Voting rights given on Equity shares-: Every member holding equity share capital in a company that is limited by shares has a right to vote on every resolution put before the company. The voting right of a member on a poll shall be in proportion to his share in the paid-up equity share held by him out of the total share capital of the company. An equity shareholder’s right to vote as a member of the company can be revoked if that member fails to make payment of calls or other sums due against him or where the company has used its right of lien on his shares.

 Voting rights on preference shares: Preference share-holders have the right to vote on the following matters-

  • Resolutions directly affecting the rights that are attached to the preference shares;
  • Resolution relating to winding up the company;
  • Resolution relating to reduction or repayment of the company’s equity or preference share capital.

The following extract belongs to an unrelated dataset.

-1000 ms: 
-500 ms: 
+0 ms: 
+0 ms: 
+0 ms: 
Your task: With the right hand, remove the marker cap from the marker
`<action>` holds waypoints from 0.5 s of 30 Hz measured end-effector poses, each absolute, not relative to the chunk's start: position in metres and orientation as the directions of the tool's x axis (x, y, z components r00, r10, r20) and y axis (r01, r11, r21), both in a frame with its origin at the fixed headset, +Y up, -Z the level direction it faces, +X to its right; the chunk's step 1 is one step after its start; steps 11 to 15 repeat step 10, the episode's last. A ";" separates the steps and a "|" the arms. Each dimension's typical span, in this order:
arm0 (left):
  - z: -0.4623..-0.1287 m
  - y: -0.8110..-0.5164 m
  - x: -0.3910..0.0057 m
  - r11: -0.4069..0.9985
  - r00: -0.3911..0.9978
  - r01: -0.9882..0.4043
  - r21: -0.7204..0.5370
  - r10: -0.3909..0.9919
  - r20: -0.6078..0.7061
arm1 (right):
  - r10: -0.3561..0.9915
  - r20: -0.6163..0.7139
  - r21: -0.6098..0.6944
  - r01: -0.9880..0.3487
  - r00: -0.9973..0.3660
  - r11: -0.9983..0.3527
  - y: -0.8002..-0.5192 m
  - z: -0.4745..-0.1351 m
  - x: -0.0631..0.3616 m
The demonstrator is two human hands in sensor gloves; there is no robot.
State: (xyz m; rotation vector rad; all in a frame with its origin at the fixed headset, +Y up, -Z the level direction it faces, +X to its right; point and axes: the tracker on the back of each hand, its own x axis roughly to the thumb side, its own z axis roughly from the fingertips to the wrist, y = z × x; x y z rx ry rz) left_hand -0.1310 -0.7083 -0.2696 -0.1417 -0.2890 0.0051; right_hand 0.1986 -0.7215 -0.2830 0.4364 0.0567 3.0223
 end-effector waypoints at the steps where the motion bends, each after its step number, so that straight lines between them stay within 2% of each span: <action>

      However, where dividends to a class of preference share not been paid for two years or more, such class of preference shareholders get a right to vote on all the resolutions placed before the company.

      The voting rights of the preference shareholders shall be proportionate to the share in paid-up preference share capital of the company. The proportion of the voting rights of equity shareholders in comparison to the voting rights of the preference shareholders shall be in the same proportion as the paid-up capital relating to the equity shares bears to the paid-up capital relating to the preference shares.


From the above discussion, we can conclude that a share is the smallest unit of ownership interest held by a member of a company’s total net worth. Two main types of shares are equity shares and preference shares. Equity shares are crucial for raising funds for a company signifying ownership in the company. Whereas preference shares are the shares having preference in getting dividend and repayment of capital.